One characteristic that helps improve driving comfort on the Toyota Corolla is the admirable noise suppression. ConsumerGuide reviewers find that the 2009 Toyota Corolla features “fine wind suppression with little road noise, especially in models other than the XRS.” Motor Trend heaps on additional praise, saying the Toyota Corolla “must be the quietest car in its class, with less wind noise than many luxury cars.”
2009 Toyota Corolla
The 2009 Toyota Corolla offers high crash test ratings and a strong list of safety features.
When it comes to safety, the 2009 Toyota Corolla should inspire confidence with both its crash test ratings and its available safety features.
During independent crash tests, the Toyota Corolla scored very well in a multitude of impacts. The National Highway Traffic Safety Administration (NHTSA), the federal government's testing agency, gives the Toyota Corolla four out of five stars for most impacts, and a full five stars for front side impacts. The private Insurance Institute for Highway Safety (IIHS) also gives the Corolla Toyota its highest rating, "good," for the frontal offset impact test, which is the only one it has conducted so far.
Aside from commendable engineering, there are a number of safety features that work together to improve occupant protection on the Corolla Toyota. Autoblog writes that the 2009 Toyota Corolla has "airbags left, right, center, and curtain," along with "seatbelt pretensioners" and "active head restraints." Edmunds adds that "stability control is standard on the XRS and optional on other Corollas" and notes that "only the XRS has four-wheel disc brakes; other Corollas have rear drums." Cars.com says that "traction control and an electronic stability system" are optional on every 2009 Toyota Corolla except the XRS, which comes standard with the systems, and adds that "the option is well worth the price."

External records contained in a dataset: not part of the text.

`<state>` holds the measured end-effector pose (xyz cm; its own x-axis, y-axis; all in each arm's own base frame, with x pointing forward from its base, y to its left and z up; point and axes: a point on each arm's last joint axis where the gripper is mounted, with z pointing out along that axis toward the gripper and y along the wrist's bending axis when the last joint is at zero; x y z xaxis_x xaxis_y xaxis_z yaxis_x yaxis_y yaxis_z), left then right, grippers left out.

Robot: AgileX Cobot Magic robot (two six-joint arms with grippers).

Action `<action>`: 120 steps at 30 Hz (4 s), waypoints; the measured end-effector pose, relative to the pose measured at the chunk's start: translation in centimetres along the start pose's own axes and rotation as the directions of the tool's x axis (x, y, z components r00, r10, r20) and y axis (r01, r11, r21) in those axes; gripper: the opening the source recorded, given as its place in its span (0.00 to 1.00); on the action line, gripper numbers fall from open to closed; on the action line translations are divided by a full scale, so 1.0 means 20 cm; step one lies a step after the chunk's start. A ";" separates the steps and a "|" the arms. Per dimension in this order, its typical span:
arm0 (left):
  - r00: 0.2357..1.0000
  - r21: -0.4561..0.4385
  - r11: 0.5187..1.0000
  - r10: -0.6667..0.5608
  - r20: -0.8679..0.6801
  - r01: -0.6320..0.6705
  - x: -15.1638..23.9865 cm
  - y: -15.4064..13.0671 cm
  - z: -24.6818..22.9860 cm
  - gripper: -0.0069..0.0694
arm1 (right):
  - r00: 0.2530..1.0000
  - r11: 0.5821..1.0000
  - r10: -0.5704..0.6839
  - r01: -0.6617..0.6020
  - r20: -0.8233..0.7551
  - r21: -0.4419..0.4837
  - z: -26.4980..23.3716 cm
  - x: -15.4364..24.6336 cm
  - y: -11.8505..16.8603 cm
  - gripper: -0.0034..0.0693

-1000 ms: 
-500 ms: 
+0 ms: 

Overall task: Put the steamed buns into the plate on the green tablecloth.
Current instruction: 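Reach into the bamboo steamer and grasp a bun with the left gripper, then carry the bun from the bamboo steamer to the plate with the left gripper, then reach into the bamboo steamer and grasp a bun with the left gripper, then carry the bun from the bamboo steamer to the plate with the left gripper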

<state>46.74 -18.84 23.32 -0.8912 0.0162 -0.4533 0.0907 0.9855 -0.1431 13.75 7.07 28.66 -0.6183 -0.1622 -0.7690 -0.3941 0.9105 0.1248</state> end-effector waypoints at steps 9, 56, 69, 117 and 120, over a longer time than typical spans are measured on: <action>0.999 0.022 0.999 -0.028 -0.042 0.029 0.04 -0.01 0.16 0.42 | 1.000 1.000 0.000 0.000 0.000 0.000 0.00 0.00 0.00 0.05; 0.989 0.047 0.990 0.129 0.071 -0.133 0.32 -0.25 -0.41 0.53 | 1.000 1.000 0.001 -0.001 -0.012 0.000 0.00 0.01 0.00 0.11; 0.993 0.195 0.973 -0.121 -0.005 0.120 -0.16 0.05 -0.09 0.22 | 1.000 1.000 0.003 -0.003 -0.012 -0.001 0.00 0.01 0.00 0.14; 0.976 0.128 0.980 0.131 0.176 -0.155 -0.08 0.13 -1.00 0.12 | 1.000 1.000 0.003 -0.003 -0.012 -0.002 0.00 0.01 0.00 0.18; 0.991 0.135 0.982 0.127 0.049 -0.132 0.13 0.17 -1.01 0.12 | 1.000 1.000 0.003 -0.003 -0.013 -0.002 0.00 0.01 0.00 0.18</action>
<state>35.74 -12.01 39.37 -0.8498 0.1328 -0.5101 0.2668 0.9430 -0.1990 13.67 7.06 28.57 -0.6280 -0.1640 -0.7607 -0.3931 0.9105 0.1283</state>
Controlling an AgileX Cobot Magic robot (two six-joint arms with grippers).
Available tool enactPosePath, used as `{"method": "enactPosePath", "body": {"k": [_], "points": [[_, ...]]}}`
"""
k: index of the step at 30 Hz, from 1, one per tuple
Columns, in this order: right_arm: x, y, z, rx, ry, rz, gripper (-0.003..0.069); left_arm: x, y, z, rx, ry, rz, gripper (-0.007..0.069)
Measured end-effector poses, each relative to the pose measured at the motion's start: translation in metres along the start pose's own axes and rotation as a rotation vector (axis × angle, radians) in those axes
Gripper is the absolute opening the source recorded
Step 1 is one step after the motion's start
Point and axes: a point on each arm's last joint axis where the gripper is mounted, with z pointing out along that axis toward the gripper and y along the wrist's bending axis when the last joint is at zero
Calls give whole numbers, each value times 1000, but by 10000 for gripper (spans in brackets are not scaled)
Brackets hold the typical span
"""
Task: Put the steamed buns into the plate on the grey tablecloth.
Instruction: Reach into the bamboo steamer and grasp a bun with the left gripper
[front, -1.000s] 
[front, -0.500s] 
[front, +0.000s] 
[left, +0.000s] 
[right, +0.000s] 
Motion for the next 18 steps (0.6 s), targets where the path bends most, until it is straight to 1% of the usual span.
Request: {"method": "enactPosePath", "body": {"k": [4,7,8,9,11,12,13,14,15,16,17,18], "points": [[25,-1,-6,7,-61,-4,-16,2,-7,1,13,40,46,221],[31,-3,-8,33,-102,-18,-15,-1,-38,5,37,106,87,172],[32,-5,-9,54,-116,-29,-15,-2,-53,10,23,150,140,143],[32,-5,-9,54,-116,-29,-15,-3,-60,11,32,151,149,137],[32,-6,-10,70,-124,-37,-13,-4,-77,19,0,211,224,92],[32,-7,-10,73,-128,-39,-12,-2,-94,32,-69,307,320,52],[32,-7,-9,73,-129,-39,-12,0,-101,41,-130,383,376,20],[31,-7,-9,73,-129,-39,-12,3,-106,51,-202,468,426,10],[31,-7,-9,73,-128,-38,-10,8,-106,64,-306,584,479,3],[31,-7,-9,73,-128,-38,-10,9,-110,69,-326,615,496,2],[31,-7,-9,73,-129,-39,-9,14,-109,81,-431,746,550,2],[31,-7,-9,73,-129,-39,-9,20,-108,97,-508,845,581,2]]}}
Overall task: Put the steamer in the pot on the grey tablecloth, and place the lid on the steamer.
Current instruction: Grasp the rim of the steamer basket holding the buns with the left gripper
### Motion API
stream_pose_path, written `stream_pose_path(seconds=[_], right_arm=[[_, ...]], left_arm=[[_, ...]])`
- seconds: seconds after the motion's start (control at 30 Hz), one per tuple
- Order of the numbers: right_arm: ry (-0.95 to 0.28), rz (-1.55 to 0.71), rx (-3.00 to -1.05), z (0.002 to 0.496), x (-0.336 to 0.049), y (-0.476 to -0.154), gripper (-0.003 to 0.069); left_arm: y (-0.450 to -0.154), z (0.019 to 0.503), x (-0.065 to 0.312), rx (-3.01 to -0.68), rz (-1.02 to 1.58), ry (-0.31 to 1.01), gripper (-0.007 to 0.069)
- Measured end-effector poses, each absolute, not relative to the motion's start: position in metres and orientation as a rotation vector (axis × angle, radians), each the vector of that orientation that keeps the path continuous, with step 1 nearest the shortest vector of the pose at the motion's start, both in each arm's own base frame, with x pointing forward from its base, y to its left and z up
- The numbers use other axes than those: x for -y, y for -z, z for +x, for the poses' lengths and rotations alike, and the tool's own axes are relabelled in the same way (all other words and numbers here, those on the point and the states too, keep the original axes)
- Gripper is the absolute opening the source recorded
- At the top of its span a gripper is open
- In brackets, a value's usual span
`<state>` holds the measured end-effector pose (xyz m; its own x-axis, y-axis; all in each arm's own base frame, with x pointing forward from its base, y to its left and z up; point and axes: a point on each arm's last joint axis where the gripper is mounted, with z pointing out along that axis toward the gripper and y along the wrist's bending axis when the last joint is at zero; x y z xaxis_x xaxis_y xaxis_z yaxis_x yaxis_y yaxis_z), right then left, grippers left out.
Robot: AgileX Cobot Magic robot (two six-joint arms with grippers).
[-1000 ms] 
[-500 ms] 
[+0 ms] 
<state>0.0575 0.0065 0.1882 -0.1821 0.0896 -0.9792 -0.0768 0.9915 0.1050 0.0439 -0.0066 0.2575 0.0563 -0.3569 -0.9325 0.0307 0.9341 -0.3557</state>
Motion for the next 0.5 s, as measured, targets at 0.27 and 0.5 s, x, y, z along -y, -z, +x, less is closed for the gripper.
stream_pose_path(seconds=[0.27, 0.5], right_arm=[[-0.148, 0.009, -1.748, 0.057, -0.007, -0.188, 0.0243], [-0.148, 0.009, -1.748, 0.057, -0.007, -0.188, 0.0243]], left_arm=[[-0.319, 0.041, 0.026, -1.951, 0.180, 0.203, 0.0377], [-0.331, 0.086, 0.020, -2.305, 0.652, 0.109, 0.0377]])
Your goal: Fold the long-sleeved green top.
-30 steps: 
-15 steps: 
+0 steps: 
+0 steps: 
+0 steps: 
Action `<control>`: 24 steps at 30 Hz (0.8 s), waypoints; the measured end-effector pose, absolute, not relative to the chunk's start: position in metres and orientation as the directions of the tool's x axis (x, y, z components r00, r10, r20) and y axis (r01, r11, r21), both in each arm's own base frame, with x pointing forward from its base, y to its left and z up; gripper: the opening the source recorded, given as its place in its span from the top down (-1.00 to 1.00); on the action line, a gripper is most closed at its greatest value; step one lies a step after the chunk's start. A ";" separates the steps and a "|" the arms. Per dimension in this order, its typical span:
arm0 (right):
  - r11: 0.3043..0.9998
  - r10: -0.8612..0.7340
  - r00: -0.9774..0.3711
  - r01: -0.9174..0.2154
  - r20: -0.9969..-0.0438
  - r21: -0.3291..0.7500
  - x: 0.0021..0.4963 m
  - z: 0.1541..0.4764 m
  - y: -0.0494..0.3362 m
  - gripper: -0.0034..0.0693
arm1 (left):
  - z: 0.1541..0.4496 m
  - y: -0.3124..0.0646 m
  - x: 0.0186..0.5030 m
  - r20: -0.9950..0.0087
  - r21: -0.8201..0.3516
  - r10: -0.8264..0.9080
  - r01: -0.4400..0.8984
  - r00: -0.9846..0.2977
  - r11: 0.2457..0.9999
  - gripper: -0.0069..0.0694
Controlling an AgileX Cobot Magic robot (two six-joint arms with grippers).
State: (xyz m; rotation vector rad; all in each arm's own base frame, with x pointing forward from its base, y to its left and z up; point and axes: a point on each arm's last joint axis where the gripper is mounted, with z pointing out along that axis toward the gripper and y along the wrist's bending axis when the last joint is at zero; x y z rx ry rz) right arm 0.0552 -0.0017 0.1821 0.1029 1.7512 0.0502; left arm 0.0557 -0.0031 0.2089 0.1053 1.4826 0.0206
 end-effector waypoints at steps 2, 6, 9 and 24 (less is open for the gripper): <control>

One important aspect of driving safety is outward visibility, and on the Toyota Corolla “outward visibility is good,” according to ConsumerGuide. Other reviewers agree, and the Toyota Corolla scores well in terms of driver visibility.
2009 Toyota Corolla
The 2009 Toyota Corolla comes with a large list of features, notably the optional moonroof and navigation system, but they can be a bit pricey.
Any time a car comes in five different trim levels, as the 2009 Toyota Corolla does, one would expect a large variety of standard and available features, and the Toyota Corolla delivers on most counts.
The 2009 Toyota Corolla offers a respectable list of options on the most basic versions, with Cars.com listing standard features as "air conditioning, power mirrors and a CD stereo with an auxiliary jack." Moving up the trim list on the Corolla Toyota, Edmunds finds that "the LE gains power windows and locks," while the XLE version of the 2009 Toyota Corolla adds "electroluminescent gauges, keyless entry and variable intermittent wipers." Finally, they add that the top-end Toyota Corolla XRS includes "chrome interior trim" and standard cruise control.
Additional available options for "all Corollas except the base model are available with the optional moonroof," according to Kelley Blue Book, and "XLE buyers can specify JBL audio and navigation" for their Corolla. Toyota’s latest effort, Cars.com feels, "doesn't boast quite as much value for the money as some of its competitors do."